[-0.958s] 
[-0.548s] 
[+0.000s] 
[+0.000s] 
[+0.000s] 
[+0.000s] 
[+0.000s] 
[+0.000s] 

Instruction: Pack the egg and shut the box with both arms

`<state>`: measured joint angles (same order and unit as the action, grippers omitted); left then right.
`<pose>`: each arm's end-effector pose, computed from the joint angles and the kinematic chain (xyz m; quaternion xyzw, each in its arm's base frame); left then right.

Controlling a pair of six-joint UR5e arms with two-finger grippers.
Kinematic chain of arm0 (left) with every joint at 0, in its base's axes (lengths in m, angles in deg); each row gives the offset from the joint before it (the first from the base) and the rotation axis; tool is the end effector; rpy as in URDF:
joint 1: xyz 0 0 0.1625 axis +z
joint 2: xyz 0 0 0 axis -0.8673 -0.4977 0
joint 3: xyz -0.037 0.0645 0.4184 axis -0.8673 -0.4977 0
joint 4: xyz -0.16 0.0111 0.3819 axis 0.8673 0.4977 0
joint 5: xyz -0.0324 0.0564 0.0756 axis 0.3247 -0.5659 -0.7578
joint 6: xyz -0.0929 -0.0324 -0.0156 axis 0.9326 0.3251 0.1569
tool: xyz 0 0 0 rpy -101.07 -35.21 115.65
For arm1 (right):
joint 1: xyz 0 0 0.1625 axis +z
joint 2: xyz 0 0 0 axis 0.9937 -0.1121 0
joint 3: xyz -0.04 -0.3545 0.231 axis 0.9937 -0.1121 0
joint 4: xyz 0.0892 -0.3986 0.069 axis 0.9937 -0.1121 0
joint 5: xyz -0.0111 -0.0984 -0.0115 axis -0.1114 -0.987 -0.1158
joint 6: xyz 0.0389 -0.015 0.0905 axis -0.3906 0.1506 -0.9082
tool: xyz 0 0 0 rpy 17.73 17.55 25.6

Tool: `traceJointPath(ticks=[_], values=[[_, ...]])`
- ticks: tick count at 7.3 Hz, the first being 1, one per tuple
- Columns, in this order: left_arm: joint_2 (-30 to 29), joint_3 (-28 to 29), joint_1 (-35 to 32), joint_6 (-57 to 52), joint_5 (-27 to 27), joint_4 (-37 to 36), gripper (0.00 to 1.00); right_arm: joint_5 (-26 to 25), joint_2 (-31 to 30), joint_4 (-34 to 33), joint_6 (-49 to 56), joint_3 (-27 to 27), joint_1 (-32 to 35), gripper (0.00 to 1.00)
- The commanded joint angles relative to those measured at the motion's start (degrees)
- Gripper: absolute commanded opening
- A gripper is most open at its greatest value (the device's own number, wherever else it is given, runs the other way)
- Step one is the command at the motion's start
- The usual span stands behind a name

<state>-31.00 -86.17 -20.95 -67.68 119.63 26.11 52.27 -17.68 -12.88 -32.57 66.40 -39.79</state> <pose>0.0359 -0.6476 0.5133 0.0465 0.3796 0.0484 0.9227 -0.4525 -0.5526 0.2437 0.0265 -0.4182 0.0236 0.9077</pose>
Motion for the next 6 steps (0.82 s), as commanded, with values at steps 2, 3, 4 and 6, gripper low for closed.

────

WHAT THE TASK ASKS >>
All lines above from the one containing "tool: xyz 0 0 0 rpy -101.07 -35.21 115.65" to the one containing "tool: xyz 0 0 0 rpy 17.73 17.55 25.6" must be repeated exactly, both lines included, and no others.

RESULT OF THIS EXERCISE >>
tool: xyz 0 0 0 rpy -101.07 -35.21 115.65
For arm1 (right):
joint 1: xyz 0 0 0.1625 axis +z
joint 2: xyz 0 0 0 axis 0.9937 -0.1121 0
joint 3: xyz -0.04 -0.3545 0.231 axis 0.9937 -0.1121 0
joint 4: xyz 0.0892 -0.3986 0.069 axis 0.9937 -0.1121 0
joint 5: xyz -0.0111 -0.0984 -0.0115 axis -0.1114 -0.987 -0.1158
joint 6: xyz 0.0389 -0.015 0.0905 axis -0.3906 0.1506 -0.9082
tool: xyz 0 0 0 rpy 17.73 17.55 25.6

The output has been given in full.